> [WHAT TO DO]: Your output must be the lines below from the line containing "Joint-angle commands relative" to the line containing "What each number", both lines included, reproduced exactly and without pictures.

+++ RECORDS SUPPLIED +++

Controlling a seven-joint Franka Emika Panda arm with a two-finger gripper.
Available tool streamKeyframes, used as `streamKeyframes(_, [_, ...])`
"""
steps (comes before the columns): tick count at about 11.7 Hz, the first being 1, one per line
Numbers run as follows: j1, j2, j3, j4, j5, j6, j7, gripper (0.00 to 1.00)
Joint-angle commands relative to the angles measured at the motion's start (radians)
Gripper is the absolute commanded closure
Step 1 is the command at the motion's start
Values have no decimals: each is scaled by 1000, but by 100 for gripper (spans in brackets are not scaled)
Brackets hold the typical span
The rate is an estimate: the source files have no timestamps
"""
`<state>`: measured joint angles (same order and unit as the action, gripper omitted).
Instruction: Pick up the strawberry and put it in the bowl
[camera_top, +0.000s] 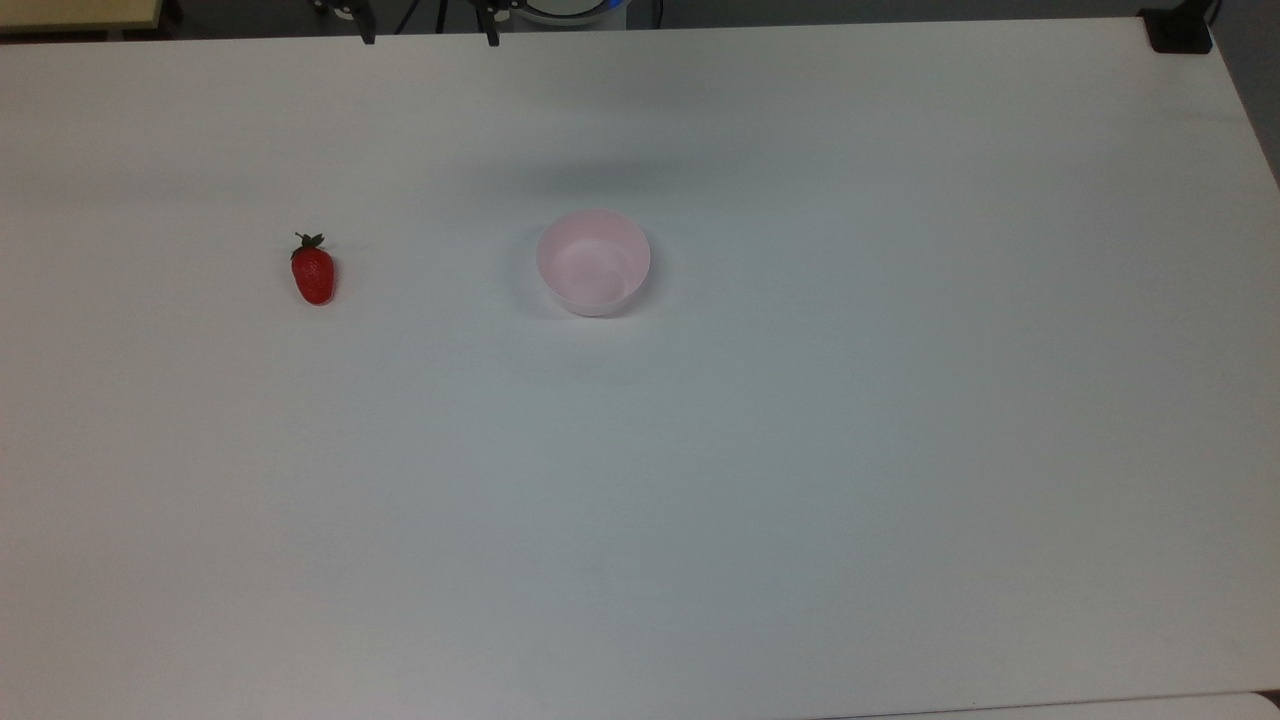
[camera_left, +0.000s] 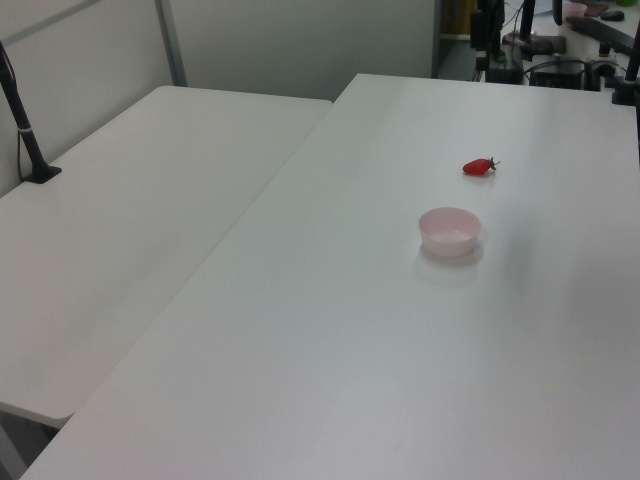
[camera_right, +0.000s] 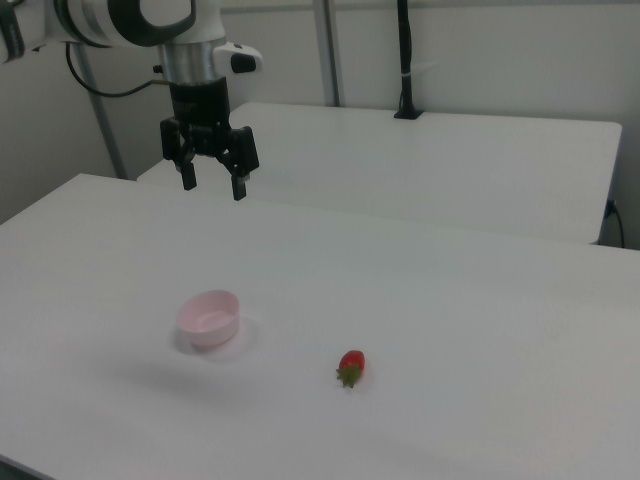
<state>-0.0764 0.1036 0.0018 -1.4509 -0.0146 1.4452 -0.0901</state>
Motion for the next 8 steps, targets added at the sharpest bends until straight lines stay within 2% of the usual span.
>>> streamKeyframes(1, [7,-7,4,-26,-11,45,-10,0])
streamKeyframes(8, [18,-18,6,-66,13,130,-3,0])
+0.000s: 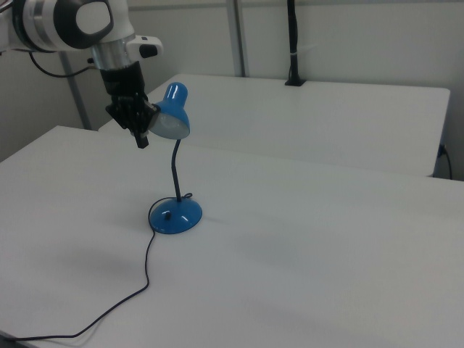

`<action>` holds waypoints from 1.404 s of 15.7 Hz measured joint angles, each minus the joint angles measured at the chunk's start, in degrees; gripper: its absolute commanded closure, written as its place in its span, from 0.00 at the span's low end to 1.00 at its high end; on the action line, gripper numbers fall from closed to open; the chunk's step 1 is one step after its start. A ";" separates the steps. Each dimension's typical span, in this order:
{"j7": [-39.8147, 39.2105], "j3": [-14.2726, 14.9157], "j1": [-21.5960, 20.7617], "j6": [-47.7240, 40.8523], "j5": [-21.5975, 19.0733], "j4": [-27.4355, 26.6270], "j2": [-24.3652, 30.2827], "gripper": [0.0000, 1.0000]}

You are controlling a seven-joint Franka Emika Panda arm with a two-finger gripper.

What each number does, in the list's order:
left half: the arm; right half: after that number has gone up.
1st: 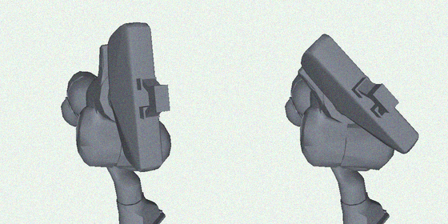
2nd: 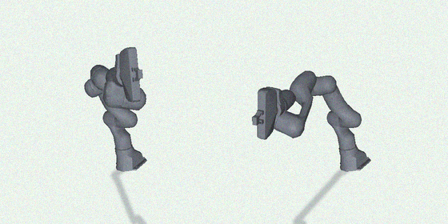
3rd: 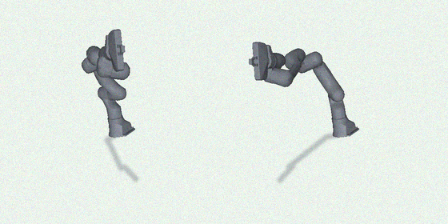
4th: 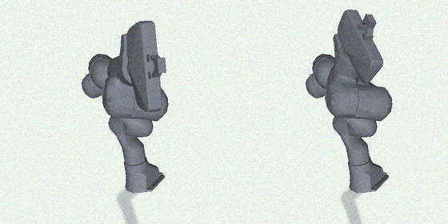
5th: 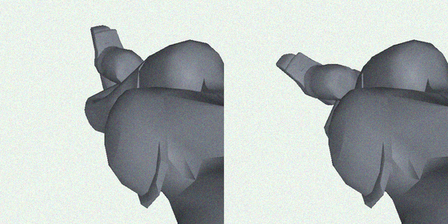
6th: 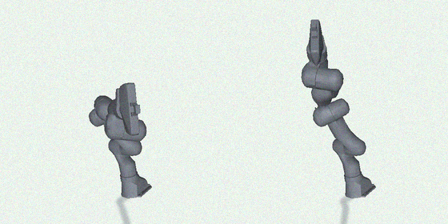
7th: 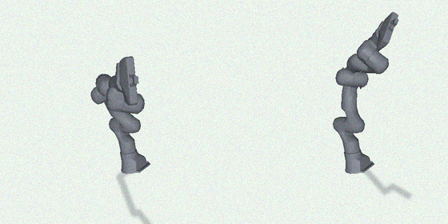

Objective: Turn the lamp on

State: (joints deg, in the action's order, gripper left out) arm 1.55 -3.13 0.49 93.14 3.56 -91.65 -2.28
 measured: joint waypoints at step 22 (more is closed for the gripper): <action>-1.72 -0.12 -2.22 28.20 0.00 -28.94 4.42 1.00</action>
State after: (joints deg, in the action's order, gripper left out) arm -0.17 -3.25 -1.73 121.35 3.57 -120.59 2.14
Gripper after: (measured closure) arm 0.996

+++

> [EXPECTED OUTPUT]:
Joint-angle commands relative to the angles measured at the motion's start (radians)
Gripper is the absolute commanded closure
Step 1 is the command at the motion's start
Values have no decimals: each is scaled by 1000, but by 100 for gripper (spans in brackets are not scaled)
Brackets hold the typical span
The rate is an estimate: the source files have no timestamps
"""
`<state>`: measured joint angles (same order and unit as the action, gripper omitted).
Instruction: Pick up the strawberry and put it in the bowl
[camera_top, +0.000s] 
[camera_left, +0.000s] 
[camera_right, +0.000s] 
<state>-0.0764 0.1036 0.0018 -1.4509 -0.0146 1.4452 -0.0901</state>
Motion for the next 8 steps, targets added at the sharpest bends until straight lines stay within 2% of the usual span.
>>> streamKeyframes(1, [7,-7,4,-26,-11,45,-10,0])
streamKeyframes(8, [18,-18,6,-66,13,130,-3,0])
+0.000s: 

`<action>` holds waypoints from 1.404 s of 15.7 Hz measured joint angles, each minus the joint angles measured at the chunk's start, in degrees; gripper: its absolute commanded closure, written as its place in its span, from 0.00 at the span's low end to 1.00 at its high end; on the action line, gripper numbers fall from closed to open; the chunk's step 1 is one step after its start. A ";" separates the steps. Each dimension's typical span, in this order:
{"j7": [-39.8147, 39.2105], "j3": [-14.2726, 14.9157], "j1": [-21.5960, 20.7617], "j6": [-47.7240, 40.8523], "j5": [-21.5975, 19.0733], "j4": [-27.4355, 26.6270], "j2": [-24.3652, 30.2827], "gripper": [0.0000, 1.0000]}

You are controlling a seven-joint Franka Emika Panda arm with a two-finger gripper.

What each number does, in the list's order:

This exercise is now complete.